**Task to complete:** When you spot the word "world" in a line of the data below, copy that line.

= Beginning of Section =

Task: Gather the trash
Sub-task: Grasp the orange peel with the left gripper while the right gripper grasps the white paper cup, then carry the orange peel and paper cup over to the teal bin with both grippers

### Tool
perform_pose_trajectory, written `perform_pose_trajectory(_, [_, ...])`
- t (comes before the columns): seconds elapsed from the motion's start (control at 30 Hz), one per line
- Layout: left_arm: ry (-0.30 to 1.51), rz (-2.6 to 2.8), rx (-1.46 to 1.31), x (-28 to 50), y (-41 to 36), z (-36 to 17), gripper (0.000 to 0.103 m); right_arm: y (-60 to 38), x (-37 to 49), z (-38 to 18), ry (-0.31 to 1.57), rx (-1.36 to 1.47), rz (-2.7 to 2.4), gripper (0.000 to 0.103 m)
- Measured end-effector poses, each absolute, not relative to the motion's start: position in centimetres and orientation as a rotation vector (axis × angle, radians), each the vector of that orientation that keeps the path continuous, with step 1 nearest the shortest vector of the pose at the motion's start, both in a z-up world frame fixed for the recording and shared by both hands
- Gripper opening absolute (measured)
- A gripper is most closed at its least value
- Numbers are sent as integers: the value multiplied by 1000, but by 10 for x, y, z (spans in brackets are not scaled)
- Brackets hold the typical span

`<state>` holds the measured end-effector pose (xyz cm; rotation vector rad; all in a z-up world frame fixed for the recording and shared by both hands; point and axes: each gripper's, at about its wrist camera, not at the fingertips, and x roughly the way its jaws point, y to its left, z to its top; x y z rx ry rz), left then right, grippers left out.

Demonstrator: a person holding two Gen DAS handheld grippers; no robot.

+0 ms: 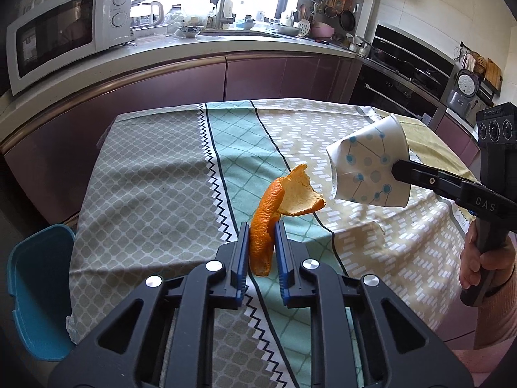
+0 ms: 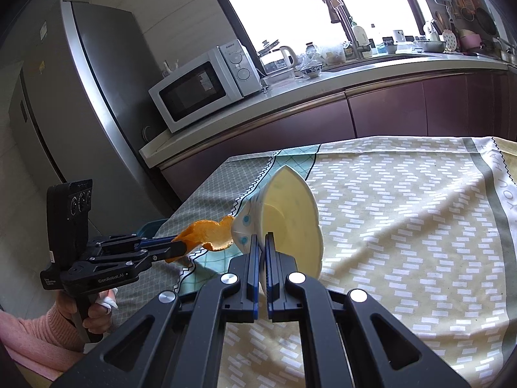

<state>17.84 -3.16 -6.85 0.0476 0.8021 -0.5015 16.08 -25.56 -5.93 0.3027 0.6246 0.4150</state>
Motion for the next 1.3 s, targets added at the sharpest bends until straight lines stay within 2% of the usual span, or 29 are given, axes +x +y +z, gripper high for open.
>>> perform_pose_trajectory(1.3, [727,-293,-70,124,114,-38,16,-136,175,-43,637,218,629,3])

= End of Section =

**Written solution:**
- Measured end-effector poses, each absolute, not relative to the motion's start: position in centimetres and orientation as a rotation vector (axis × angle, radians), each the vector of that orientation that keeps the path continuous, with step 1 nearest the shortest vector of the pose at the motion's start, both in a z-up world frame fixed for the recording and shared by both hands
`<state>` holds the measured end-effector pose (xyz cm; rotation vector rad; all in a z-up world frame fixed for the recording and shared by both hands; point and axes: each gripper's, at about its wrist camera, not at the fingertips, and x roughly the way its jaws point, y to its left, z to its top; x y z rx ry rz), left then right, grippers left out.

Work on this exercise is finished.